■ What to do
For the records below, the count of lines that hold "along" is required; give only that number.

The records START

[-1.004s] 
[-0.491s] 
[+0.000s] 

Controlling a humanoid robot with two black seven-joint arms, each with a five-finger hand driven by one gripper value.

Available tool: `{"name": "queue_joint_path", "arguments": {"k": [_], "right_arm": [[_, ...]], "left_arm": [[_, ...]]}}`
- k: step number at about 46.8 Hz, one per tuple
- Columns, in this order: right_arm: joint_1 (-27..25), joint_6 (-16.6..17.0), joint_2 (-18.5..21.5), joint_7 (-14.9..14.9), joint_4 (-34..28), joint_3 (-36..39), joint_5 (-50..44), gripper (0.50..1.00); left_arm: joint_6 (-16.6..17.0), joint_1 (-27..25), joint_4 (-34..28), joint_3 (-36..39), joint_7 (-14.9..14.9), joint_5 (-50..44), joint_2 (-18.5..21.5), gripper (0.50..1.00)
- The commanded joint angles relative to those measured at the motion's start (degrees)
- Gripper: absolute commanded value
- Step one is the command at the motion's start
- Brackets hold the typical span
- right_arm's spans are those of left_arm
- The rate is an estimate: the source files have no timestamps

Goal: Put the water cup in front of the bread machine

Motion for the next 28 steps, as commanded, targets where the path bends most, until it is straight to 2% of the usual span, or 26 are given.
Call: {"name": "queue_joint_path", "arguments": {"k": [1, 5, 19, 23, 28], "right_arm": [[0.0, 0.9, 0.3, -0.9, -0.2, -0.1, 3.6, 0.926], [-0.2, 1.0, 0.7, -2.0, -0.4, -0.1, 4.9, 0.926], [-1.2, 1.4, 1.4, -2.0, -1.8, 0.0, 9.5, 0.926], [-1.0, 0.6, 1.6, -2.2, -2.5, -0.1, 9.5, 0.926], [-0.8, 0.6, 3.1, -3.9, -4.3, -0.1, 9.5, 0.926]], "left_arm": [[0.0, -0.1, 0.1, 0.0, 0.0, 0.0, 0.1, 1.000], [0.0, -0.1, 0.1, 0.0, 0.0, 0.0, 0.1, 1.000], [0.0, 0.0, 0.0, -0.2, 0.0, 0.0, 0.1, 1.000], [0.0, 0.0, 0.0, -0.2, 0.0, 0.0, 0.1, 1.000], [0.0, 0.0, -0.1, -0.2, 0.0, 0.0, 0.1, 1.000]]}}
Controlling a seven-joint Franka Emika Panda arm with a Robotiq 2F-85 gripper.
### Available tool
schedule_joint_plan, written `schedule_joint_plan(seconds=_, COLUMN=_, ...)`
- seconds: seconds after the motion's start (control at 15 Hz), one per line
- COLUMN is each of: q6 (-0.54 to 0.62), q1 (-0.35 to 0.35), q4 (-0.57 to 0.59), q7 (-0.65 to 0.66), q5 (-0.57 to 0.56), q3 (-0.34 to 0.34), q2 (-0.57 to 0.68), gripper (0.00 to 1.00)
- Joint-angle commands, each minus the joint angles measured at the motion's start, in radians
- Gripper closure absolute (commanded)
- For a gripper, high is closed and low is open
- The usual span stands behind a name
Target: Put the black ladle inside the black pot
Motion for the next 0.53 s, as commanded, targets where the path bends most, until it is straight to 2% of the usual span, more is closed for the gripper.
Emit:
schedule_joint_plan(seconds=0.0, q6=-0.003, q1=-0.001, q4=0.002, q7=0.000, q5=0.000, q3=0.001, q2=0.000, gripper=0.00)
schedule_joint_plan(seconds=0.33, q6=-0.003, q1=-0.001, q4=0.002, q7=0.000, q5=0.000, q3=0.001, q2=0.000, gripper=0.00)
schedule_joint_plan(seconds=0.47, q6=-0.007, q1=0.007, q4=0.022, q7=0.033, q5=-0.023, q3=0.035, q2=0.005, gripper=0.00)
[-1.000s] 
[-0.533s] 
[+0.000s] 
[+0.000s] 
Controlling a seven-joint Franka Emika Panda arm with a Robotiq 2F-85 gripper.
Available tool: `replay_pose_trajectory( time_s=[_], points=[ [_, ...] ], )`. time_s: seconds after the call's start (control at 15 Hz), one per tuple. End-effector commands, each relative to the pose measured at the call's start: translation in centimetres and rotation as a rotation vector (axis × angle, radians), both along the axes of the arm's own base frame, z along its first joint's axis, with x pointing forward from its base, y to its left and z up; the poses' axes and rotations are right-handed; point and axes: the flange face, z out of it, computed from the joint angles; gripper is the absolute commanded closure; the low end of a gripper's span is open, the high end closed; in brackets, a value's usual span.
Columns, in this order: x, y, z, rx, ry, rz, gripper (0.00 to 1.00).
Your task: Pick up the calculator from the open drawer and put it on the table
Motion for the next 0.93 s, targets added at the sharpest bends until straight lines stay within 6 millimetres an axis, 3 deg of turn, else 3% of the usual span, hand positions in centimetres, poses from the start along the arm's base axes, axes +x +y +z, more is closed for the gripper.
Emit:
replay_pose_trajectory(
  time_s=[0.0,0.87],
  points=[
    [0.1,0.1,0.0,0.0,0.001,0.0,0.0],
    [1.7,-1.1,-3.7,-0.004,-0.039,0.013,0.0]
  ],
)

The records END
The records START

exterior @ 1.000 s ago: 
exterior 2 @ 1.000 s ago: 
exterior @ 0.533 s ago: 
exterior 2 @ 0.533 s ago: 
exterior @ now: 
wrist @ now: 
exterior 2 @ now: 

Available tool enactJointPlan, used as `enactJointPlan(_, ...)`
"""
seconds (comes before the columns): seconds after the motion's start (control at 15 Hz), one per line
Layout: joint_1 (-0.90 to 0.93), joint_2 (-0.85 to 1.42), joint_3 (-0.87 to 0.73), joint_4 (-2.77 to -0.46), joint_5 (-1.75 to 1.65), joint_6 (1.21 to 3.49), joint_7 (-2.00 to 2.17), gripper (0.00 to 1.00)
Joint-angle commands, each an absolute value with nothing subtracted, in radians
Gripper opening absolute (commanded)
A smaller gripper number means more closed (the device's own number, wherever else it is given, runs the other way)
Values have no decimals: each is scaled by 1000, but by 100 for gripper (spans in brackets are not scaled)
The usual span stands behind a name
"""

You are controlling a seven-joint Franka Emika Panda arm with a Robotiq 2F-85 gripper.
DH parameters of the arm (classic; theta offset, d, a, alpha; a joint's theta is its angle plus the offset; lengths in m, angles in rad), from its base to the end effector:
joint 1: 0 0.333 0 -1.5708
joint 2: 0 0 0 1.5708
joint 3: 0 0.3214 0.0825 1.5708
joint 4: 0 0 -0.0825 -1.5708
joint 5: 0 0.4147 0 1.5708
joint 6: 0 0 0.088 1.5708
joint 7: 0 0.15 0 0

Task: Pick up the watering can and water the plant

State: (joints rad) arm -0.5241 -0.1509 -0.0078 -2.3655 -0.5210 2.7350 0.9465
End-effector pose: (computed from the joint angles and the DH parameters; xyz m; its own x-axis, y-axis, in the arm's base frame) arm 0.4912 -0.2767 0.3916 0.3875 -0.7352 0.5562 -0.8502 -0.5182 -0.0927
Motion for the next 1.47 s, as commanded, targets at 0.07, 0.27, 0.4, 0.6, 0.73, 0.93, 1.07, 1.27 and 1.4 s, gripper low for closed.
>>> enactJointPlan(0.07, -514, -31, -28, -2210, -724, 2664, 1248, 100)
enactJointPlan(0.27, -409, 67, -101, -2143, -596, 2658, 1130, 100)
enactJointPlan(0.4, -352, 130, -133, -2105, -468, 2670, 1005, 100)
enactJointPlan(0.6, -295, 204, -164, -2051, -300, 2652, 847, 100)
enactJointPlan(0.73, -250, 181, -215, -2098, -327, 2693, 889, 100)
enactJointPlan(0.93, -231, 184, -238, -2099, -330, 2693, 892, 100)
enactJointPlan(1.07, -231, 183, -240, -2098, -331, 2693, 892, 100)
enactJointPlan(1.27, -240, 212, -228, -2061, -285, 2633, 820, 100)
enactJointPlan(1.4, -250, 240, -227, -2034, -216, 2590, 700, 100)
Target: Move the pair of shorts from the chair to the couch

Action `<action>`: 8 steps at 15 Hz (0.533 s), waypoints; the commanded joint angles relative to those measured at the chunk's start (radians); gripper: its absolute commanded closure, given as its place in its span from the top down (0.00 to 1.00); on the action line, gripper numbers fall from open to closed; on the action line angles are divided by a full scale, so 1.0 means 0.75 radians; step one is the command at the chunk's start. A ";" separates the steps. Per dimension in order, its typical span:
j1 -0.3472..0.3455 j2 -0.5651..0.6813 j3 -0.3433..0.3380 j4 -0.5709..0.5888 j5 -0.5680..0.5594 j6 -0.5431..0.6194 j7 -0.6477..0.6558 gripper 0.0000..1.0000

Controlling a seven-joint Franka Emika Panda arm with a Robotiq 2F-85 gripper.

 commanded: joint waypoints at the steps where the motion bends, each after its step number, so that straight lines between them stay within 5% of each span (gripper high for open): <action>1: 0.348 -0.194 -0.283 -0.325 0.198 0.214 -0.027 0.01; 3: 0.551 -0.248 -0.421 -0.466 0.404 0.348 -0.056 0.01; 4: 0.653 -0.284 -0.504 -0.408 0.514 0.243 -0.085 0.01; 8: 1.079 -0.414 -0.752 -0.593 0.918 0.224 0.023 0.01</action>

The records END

■ Result of the exercise
2